▸ Work item:
Retype exactly the span of lines below from the one with "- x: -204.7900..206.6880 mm" through the one with "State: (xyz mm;". Do not include pictures.

==== Records for this exercise

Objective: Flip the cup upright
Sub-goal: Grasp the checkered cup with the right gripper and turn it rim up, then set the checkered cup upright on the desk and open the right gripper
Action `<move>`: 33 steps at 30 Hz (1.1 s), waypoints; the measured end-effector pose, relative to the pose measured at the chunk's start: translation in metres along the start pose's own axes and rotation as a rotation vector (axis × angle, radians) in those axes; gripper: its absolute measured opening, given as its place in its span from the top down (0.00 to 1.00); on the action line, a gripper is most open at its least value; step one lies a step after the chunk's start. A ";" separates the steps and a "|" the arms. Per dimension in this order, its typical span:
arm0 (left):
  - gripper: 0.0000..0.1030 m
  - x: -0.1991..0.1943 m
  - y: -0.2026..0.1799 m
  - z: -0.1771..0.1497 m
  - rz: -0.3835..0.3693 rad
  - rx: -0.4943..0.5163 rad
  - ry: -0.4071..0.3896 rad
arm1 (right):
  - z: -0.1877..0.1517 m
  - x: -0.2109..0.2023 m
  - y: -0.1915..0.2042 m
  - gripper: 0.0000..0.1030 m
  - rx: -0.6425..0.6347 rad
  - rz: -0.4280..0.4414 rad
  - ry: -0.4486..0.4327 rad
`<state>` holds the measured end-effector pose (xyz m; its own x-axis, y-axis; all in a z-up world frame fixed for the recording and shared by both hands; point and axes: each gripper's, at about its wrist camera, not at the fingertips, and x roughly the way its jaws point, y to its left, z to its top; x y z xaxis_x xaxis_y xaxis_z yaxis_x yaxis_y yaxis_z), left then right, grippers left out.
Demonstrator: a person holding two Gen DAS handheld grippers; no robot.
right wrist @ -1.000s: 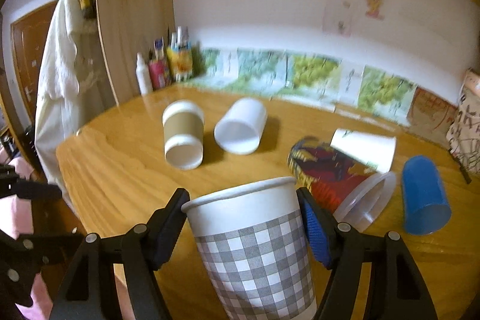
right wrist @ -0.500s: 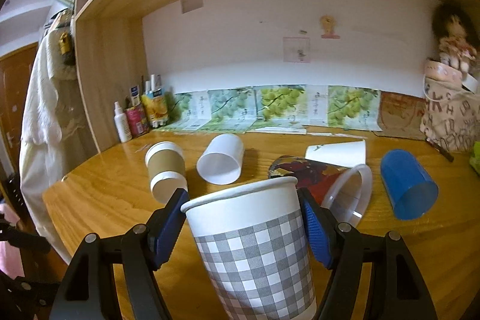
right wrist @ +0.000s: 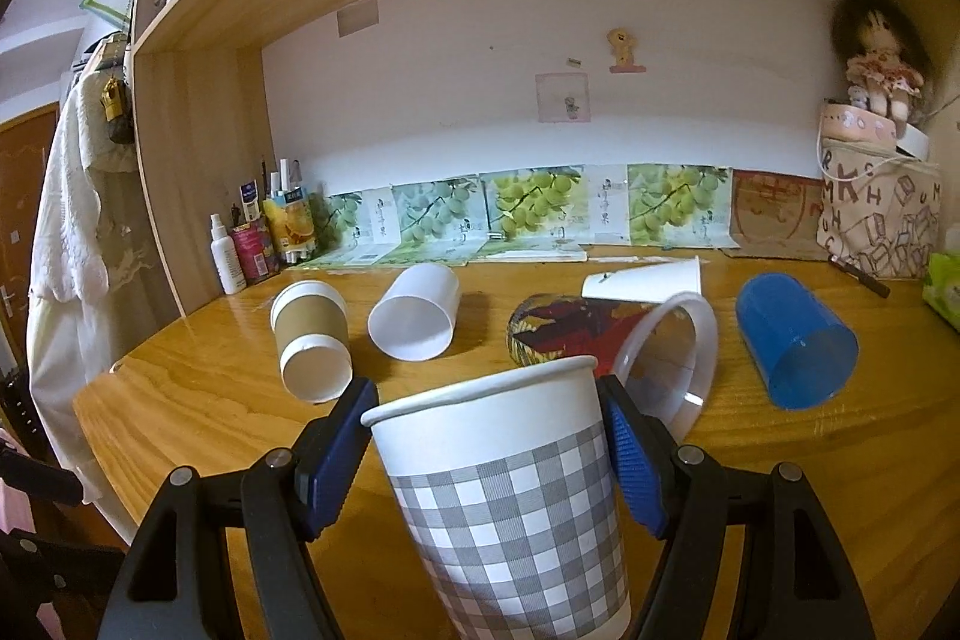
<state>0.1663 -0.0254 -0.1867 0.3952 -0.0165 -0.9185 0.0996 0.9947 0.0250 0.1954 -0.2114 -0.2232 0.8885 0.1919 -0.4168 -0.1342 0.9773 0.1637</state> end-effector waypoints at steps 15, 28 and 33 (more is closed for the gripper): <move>0.24 0.000 -0.001 0.000 0.003 0.002 0.007 | 0.001 -0.004 0.001 0.28 0.013 -0.003 -0.023; 0.24 0.002 -0.009 0.002 0.009 0.015 0.014 | -0.004 0.000 -0.004 0.28 0.040 0.007 0.008; 0.24 0.000 -0.014 0.005 0.005 0.020 0.007 | -0.004 0.000 -0.006 0.22 0.040 0.014 0.024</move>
<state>0.1690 -0.0398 -0.1851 0.3893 -0.0105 -0.9210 0.1154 0.9926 0.0375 0.1947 -0.2171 -0.2283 0.8760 0.2077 -0.4353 -0.1282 0.9703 0.2050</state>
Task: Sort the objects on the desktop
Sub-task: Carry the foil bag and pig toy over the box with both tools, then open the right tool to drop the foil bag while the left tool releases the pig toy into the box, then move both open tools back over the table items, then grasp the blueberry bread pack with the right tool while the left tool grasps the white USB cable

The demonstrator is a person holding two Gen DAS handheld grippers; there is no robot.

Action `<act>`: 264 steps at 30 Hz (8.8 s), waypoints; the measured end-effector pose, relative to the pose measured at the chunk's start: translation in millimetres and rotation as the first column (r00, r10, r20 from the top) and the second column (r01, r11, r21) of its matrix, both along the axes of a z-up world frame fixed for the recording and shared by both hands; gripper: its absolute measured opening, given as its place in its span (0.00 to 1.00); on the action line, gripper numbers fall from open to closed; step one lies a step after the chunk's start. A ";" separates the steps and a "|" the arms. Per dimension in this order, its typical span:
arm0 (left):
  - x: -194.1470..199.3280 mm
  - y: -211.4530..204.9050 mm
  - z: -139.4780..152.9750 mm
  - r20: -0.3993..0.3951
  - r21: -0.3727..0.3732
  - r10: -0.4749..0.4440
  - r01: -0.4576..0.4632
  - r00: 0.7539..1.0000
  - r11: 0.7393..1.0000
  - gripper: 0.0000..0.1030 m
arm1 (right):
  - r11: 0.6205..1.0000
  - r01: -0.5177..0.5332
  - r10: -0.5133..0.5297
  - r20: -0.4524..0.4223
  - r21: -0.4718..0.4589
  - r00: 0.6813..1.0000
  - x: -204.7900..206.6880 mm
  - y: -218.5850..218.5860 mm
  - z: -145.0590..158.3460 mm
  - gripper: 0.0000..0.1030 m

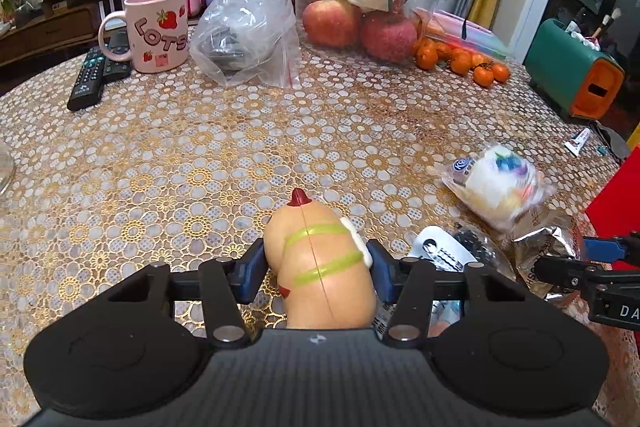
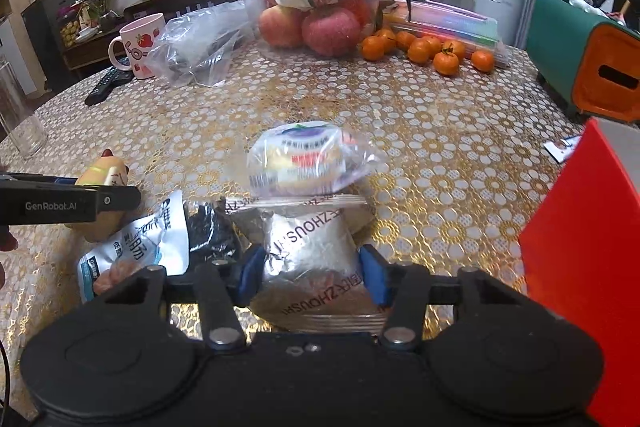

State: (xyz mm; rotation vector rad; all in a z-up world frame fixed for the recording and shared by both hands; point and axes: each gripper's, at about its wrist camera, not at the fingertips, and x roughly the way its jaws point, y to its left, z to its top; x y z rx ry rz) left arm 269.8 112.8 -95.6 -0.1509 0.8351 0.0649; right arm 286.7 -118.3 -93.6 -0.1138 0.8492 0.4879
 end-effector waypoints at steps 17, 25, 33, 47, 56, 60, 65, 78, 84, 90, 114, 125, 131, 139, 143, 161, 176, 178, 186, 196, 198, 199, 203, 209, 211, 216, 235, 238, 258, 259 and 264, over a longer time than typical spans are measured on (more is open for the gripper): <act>-52.6 -28.1 58.8 0.046 0.004 -0.083 0.083 0.996 0.997 0.50 | 0.999 -0.005 0.004 0.031 0.052 1.000 -53.2 -36.5 54.2 0.49; -79.2 -67.6 87.4 0.064 0.009 -0.146 0.146 0.987 0.989 0.50 | 0.998 0.000 -0.005 0.067 0.068 0.998 -77.6 -66.1 84.1 0.49; -95.6 -119.7 105.8 0.079 0.009 -0.253 0.254 0.964 0.967 0.50 | 0.997 0.044 -0.052 0.122 0.067 0.991 -96.2 -105.9 104.5 0.49; -96.6 -200.1 125.6 0.090 0.017 -0.403 0.403 0.911 0.915 0.50 | 0.984 0.154 -0.166 0.150 0.088 0.975 -97.4 -186.2 123.9 0.49; -76.5 -257.1 132.9 0.093 0.044 -0.484 0.482 0.870 0.875 0.50 | 0.968 0.237 -0.247 0.155 0.081 0.957 -78.8 -234.6 121.8 0.49; -64.2 -278.0 130.6 0.084 0.039 -0.509 0.507 0.857 0.861 0.50 | 0.960 0.270 -0.279 0.145 0.079 0.949 -69.0 -253.9 115.6 0.49; -49.2 -306.8 125.1 0.071 0.044 -0.545 0.543 0.835 0.838 0.50 | 0.950 0.302 -0.310 0.131 0.077 0.942 -57.6 -272.6 106.9 0.49; 1.3 -362.8 94.3 0.012 0.044 -0.592 0.591 0.806 0.805 0.50 | 0.937 0.347 -0.350 0.091 0.041 0.932 -20.1 -297.2 78.5 0.49; 27.8 -382.2 80.6 -0.045 0.030 -0.620 0.621 0.783 0.783 0.50 | 0.934 0.356 -0.356 0.052 0.007 0.933 2.3 -304.7 62.2 0.49; 45.3 -393.9 67.1 -0.085 0.030 -0.618 0.622 0.781 0.782 0.50 | 0.934 0.356 -0.356 0.024 -0.026 0.934 26.4 -303.9 49.8 0.49; 66.9 -405.4 35.4 -0.189 -0.008 -0.625 0.636 0.757 0.772 0.51 | 0.955 0.278 -0.284 -0.054 -0.101 0.957 52.5 -291.3 26.0 0.50; 56.7 -401.5 37.6 -0.154 -0.019 -0.616 0.621 0.772 0.783 0.69 | 0.952 0.301 -0.303 -0.036 -0.062 0.952 49.2 -298.9 30.3 0.61; 51.2 -394.0 45.6 -0.111 -0.039 -0.606 0.606 0.787 0.794 0.76 | 0.950 0.307 -0.309 -0.035 -0.049 0.950 44.0 -301.7 34.1 0.63; 35.6 -386.8 58.3 -0.061 -0.071 -0.619 0.615 0.783 0.785 0.83 | 0.954 0.299 -0.299 -0.012 -0.004 0.954 32.5 -300.4 50.7 0.70; 25.4 -382.5 66.3 -0.035 -0.080 -0.622 0.618 0.782 0.782 0.84 | 0.954 0.299 -0.299 -0.002 0.007 0.954 26.6 -299.4 59.0 0.73; -15.3 -344.1 97.9 0.051 -0.092 -0.607 0.609 0.793 0.788 1.00 | 0.951 0.306 -0.307 0.019 0.051 0.952 -10.4 -288.1 85.2 0.89; -68.8 -262.0 114.9 0.101 -0.083 -0.513 0.521 0.853 0.850 1.00 | 0.969 0.220 -0.230 0.084 0.107 0.970 -55.1 -247.2 119.4 0.97; -76.3 -247.9 116.6 0.111 -0.080 -0.484 0.493 0.868 0.866 1.00 | 0.972 0.205 -0.217 0.095 0.118 0.972 -61.1 -239.8 123.7 0.98; -101.4 -197.5 116.4 0.127 -0.098 -0.394 0.407 0.910 0.908 1.00 | 0.980 0.145 -0.161 0.119 0.136 0.980 -82.9 -204.5 131.0 0.99; -134.7 -137.0 96.4 0.125 -0.134 -0.300 0.316 0.946 0.939 1.00 | 0.987 0.079 -0.099 0.142 0.140 0.985 -106.0 -156.9 127.1 0.99; -140.7 -125.8 88.0 0.116 -0.142 -0.283 0.298 0.952 0.944 1.00 | 0.989 0.066 -0.084 0.142 0.131 0.986 -107.9 -146.9 123.4 0.99; -143.1 -121.4 84.5 0.112 -0.148 -0.274 0.289 0.955 0.946 1.00 | 0.990 0.060 -0.078 0.141 0.126 0.987 -108.5 -141.9 121.7 0.99; -152.5 -99.2 73.5 0.118 -0.168 -0.218 0.236 0.969 0.957 1.00 | 0.993 0.035 -0.051 0.133 0.113 0.990 -109.7 -123.0 113.9 0.99; -149.2 -78.2 54.5 0.080 -0.143 -0.179 0.189 0.981 0.971 1.00 | 0.995 -0.009 -0.002 0.108 0.099 0.994 -107.5 -93.3 99.7 0.99; -149.6 -75.0 46.7 0.073 -0.139 -0.183 0.192 0.980 0.972 1.00 | 0.996 -0.020 0.011 0.105 0.089 0.994 -106.5 -84.4 96.1 0.99; -147.5 -76.0 31.4 0.064 -0.118 -0.206 0.212 0.977 0.970 1.00 | 0.997 -0.048 0.041 0.098 0.067 0.994 -99.4 -64.5 83.4 0.99; -108.0 -89.0 -8.7 0.057 -0.040 -0.156 0.158 0.986 0.987 0.93 | 0.999 -0.033 0.032 0.057 0.022 0.998 -15.7 -25.2 46.0 0.99; -102.8 -89.5 -10.4 0.060 -0.030 -0.148 0.150 0.987 0.988 0.85 | 0.999 -0.038 0.037 0.056 0.019 0.998 -1.3 -17.6 42.3 0.99; -84.3 -98.4 -19.0 0.058 0.089 -0.166 0.160 0.985 0.983 0.37 | 0.997 -0.070 0.070 0.006 -0.041 0.998 60.7 40.0 -3.0 0.99; -84.4 -98.6 -19.2 0.060 0.096 -0.168 0.162 0.984 0.982 0.35 | 0.996 -0.072 0.072 0.002 -0.046 0.997 61.9 42.1 -5.4 0.99; -85.7 -100.5 -20.6 0.071 0.124 -0.189 0.179 0.979 0.976 0.30 | 0.995 -0.069 0.069 -0.001 -0.068 0.998 64.9 46.6 -12.0 0.99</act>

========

▸ Exercise result:
  - x: -204.7900..206.6880 mm
  - y: -218.5850..218.5860 mm
  - z: -145.0590..158.3460 mm
  - gripper: 0.0000..0.1030 m


State: (xyz mm; rotation vector rad; all in a z-up world frame fixed for the recording and shared by both hands; point and axes: each gripper's, at about its wrist camera, not at the fingertips, and x roughly the way its jaws point, y to its left, z to its top; x y z rx ry rz) left arm 269.8 112.8 -95.6 -0.1509 0.8351 0.0649; right arm 286.7 -118.3 -93.6 -0.1138 0.8492 0.4879

The output above is complete as it stands.